# Two audacious audaxes: Kidder' Killer and Clee to Heaven. 25th July 2015



## Philip Whiteman (6 May 2015)

Forget the clone Tesco-ised cycling events that now dominate the cycling calendar. Try these two audacious audaxes for a good day out. 

Start: Belbroughton, Worcestershire. Nr jn4 of the M5

*THE KIDDERMINSTER KILLER i*s a 215km endurance audax with a long pedigree, a hilly but spectacular route to Montgomeryshire and back. This event is a bit of legend in audax circles and has attracted a great number of riders, both internationally and locally, over 25 years. 3,750m of ascent provides a challenging day. Amongst audax circles, The Kidderminster Killer is infamous for its difficulty. 







*FROM CLEE TO HEAVEN *audax is a 123km figure of 8 jaunt from North Worcestershire to the Blue Hills of Shropshire and back.

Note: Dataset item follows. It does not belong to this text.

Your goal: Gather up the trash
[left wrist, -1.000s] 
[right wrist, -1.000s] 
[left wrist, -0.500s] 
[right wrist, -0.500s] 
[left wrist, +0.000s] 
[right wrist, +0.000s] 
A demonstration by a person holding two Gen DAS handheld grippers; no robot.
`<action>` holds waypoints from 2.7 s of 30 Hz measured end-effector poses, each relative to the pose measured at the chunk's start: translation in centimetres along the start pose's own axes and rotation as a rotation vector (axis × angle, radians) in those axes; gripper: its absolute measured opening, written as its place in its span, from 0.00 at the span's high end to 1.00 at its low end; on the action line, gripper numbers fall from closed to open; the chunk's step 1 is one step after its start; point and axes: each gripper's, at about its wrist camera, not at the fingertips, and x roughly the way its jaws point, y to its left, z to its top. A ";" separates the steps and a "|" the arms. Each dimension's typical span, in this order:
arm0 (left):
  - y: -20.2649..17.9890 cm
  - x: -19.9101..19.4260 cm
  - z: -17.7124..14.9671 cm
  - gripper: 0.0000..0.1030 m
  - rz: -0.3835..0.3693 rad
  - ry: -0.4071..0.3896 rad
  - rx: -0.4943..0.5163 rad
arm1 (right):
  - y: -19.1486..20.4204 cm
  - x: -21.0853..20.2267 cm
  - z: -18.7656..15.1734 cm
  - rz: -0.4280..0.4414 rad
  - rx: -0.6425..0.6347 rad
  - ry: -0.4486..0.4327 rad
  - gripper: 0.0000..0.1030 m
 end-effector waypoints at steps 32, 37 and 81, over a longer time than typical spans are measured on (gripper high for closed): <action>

A lovely rural route with a hill or two or three or....... Lovely on a summer's day. 
*





ENTRY AND INFO:* Details on all Beacon Audaxes at http://www.beaconrcc.org.uk/audax/index.html
*FACEBOOK:* http://www.facebook.com/groups/expressaudax/


----------



## Philip Whiteman (28 Jun 2015)

_From Clee to Heaven_ is nearly full but places remain on _The Kidderminster Killer_

Now with improved cake


----------



## biggs682 (30 Jun 2015)

and just think when i was a spotty teenager i use to ride from Kiddy with the local ctc


----------



## twentysix by twentyfive (21 Aug 2015)

KK was superb this year


----------